Using the data that follows, return exactly the lines from the one that contains "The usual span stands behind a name" through the one that contains "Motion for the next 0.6", ends included.
Top of DATA LISTING
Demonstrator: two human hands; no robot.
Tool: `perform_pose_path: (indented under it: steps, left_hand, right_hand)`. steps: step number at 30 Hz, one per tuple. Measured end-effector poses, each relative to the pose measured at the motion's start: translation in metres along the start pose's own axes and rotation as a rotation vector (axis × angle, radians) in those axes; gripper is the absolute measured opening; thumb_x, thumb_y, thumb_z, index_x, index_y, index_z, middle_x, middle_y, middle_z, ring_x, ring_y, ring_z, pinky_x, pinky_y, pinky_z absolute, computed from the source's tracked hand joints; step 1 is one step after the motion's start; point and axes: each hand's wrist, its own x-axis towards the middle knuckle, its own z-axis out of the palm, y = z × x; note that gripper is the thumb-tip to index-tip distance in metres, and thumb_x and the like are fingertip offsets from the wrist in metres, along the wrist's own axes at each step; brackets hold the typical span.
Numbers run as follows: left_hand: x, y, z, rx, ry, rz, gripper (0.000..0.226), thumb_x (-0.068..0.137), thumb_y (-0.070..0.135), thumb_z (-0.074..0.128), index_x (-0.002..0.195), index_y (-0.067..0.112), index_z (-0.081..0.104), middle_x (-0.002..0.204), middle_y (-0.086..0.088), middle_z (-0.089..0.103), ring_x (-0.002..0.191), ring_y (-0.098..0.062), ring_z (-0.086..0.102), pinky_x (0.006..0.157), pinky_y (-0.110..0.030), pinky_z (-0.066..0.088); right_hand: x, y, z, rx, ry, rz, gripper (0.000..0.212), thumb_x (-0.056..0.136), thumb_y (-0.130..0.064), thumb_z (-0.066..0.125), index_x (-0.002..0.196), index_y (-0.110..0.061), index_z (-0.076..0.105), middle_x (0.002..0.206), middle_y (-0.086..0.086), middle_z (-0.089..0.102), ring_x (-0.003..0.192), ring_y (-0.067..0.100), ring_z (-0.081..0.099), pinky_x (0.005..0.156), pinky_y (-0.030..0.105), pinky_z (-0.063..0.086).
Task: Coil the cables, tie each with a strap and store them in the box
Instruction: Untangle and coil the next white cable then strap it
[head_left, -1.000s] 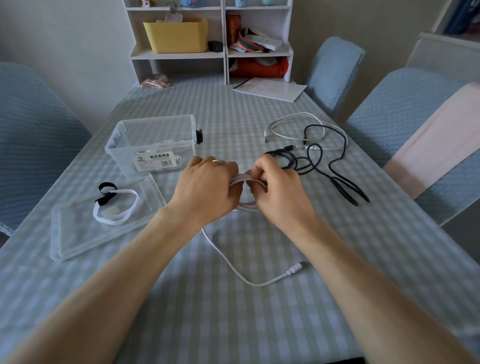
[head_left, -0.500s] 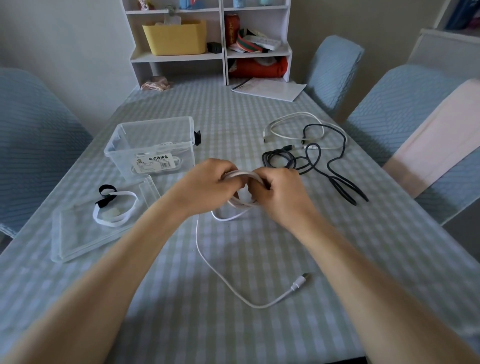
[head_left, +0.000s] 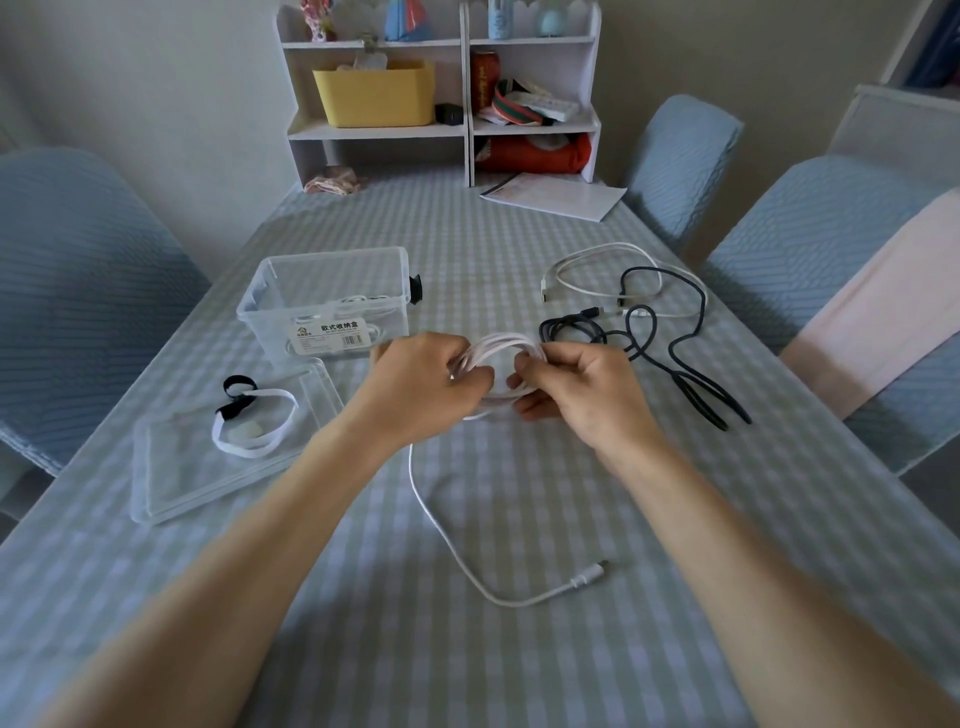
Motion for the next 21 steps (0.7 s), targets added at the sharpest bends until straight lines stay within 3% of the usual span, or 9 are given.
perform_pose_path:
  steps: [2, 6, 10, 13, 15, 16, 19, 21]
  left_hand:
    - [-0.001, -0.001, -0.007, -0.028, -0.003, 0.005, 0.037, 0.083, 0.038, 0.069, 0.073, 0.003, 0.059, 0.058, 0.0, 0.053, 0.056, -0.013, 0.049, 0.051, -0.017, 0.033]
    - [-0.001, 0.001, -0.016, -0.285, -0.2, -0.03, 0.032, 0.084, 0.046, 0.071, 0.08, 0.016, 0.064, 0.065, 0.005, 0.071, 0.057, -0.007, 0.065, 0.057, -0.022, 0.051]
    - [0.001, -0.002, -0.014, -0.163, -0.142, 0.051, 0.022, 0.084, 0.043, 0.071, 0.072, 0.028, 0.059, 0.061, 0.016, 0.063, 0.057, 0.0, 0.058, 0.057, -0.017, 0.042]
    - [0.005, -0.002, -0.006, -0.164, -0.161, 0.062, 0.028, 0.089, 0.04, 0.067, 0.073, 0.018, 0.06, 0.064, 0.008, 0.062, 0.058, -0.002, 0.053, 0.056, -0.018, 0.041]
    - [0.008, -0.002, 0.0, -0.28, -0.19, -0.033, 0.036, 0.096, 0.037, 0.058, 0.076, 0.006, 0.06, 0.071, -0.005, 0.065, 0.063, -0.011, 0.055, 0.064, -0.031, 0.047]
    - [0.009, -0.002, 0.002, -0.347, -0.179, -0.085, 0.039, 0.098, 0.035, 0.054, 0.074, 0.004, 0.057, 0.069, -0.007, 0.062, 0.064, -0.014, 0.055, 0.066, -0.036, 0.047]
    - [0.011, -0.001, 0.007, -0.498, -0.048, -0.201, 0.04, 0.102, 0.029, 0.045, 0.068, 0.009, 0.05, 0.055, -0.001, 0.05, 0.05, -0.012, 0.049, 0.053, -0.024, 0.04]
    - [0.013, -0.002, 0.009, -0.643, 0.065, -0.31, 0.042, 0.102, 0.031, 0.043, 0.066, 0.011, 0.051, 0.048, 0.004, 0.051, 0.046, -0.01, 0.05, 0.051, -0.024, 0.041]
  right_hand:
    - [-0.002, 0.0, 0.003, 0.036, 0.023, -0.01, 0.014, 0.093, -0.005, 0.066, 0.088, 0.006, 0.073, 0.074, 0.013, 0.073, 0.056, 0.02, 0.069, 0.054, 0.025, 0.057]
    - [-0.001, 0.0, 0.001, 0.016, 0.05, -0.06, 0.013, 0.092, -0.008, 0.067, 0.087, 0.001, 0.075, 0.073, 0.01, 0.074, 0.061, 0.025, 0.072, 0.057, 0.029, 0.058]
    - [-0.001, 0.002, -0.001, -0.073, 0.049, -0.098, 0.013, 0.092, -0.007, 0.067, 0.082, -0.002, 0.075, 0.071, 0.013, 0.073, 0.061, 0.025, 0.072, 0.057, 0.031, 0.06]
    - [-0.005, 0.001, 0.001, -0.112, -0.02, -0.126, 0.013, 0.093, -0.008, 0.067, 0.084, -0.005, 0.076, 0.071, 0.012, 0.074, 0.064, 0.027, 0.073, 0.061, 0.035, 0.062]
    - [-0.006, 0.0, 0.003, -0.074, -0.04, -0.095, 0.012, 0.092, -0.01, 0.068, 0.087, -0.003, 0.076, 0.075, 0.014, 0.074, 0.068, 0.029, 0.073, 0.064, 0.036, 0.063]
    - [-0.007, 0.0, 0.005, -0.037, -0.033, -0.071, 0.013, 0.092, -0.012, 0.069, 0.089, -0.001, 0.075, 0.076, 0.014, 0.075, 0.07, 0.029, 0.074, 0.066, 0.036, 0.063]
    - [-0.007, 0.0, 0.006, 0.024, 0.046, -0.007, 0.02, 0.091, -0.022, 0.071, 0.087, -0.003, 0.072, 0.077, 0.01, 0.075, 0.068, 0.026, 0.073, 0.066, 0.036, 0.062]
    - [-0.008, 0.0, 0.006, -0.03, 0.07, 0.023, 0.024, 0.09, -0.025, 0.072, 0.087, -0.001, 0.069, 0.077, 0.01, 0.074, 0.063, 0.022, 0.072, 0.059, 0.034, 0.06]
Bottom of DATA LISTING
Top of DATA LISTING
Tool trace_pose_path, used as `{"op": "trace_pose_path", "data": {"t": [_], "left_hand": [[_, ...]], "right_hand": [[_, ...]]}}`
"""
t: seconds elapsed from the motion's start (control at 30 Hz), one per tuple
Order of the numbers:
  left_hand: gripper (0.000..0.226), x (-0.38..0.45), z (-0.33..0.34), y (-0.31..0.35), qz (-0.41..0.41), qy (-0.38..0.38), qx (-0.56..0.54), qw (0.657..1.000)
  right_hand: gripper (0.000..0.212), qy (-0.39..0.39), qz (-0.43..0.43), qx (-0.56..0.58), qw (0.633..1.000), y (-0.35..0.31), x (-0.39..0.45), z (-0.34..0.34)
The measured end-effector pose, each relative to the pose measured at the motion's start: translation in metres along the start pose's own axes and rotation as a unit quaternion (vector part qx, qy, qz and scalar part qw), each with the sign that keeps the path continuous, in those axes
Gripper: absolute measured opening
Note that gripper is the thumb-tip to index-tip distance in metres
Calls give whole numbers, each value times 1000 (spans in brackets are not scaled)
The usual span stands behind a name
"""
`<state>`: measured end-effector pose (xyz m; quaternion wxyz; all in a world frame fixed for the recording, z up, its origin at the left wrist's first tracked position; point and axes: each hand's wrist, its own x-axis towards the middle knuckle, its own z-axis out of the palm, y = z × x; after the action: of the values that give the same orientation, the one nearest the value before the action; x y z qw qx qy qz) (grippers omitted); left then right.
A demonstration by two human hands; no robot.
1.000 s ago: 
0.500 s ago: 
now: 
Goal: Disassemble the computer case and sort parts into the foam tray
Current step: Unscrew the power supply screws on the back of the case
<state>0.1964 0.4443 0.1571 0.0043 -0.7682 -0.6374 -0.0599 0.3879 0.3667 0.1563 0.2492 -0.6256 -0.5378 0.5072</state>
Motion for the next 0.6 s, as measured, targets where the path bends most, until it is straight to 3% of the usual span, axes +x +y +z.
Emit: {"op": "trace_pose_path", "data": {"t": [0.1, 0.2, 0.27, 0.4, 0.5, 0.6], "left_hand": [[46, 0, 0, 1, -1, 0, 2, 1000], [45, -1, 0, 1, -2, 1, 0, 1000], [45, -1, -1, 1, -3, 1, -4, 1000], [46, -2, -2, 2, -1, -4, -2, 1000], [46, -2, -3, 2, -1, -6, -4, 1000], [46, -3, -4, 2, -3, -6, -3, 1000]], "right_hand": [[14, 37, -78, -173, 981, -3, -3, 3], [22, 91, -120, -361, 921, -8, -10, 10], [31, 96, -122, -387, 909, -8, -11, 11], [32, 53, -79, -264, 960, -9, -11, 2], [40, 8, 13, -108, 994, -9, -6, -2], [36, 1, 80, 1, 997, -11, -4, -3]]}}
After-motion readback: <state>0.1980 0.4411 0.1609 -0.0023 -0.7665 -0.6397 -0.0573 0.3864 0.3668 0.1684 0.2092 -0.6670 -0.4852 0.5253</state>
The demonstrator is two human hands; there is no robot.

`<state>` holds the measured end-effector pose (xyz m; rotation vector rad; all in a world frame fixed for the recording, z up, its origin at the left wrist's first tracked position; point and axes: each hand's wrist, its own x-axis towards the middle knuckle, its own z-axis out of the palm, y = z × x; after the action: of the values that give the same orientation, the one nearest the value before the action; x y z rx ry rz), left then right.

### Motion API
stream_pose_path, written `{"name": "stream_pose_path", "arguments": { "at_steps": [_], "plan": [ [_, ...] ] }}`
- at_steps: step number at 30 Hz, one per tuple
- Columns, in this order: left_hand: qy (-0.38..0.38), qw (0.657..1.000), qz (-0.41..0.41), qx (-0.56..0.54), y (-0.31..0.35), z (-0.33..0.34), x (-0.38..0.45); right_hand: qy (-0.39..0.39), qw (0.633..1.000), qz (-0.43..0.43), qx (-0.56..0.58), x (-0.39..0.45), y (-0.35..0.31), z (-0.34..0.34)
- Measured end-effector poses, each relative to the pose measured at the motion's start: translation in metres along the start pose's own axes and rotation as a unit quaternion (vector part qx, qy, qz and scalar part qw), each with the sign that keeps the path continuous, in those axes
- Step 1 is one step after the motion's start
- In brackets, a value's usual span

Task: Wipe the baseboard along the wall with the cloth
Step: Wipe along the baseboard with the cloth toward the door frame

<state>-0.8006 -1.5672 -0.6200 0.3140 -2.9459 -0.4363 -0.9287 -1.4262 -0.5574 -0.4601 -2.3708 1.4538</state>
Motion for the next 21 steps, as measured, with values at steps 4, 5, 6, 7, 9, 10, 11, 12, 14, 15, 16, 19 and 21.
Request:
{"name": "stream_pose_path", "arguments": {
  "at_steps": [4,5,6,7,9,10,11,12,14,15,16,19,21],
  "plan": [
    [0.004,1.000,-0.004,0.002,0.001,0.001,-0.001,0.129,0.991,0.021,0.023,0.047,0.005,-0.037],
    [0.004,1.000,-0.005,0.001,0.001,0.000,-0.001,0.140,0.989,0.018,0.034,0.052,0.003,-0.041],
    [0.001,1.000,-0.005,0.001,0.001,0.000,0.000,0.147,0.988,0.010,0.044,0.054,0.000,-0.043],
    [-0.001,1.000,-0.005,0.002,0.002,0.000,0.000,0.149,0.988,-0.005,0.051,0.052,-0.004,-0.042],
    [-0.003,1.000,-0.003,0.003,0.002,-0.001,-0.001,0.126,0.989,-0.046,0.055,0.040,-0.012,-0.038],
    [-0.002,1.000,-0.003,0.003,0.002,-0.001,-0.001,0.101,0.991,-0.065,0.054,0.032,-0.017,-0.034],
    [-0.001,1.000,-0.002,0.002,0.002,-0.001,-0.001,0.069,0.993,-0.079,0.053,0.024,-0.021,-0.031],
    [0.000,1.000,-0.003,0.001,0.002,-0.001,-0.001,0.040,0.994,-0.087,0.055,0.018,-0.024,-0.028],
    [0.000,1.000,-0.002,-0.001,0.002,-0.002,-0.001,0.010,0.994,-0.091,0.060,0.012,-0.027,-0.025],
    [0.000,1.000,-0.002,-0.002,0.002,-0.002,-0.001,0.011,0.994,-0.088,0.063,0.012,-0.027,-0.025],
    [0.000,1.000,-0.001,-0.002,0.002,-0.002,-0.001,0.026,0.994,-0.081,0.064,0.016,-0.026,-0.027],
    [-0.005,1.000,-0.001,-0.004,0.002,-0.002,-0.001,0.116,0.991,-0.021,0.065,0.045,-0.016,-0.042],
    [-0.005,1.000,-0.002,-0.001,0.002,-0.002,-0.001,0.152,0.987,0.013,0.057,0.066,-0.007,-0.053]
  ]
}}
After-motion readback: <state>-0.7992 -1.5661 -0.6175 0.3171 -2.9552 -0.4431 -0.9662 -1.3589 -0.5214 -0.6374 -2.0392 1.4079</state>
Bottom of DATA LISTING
■ RESPONSE TO THE TASK:
The usual span stands behind a name
"""
`<state>`: measured end-effector pose (xyz m; quaternion wxyz; all in a world frame fixed for the recording, z up, its origin at the left wrist's first tracked position; point and axes: each hand's wrist, its own x-axis towards the middle knuckle, its own z-axis out of the palm, y = z × x; after the action: of the values that give the same orientation, the one nearest the value before the action; x y z qw qx qy qz) (grippers omitted); left then right.
A demonstration by two human hands; no robot.
1.000 s ago: 
0.500 s ago: 
now: 
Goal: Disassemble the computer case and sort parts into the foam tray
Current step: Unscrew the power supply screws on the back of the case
<state>0.1964 0.4443 0.1571 0.0043 -0.7682 -0.6374 -0.0599 0.3879 0.3667 0.1563 0.2492 -0.6256 -0.5378 0.5072</state>
Motion for the next 0.6 s, as measured, targets where the path bends most, until it is straight to 3% of the usual span, axes +x +y +z.

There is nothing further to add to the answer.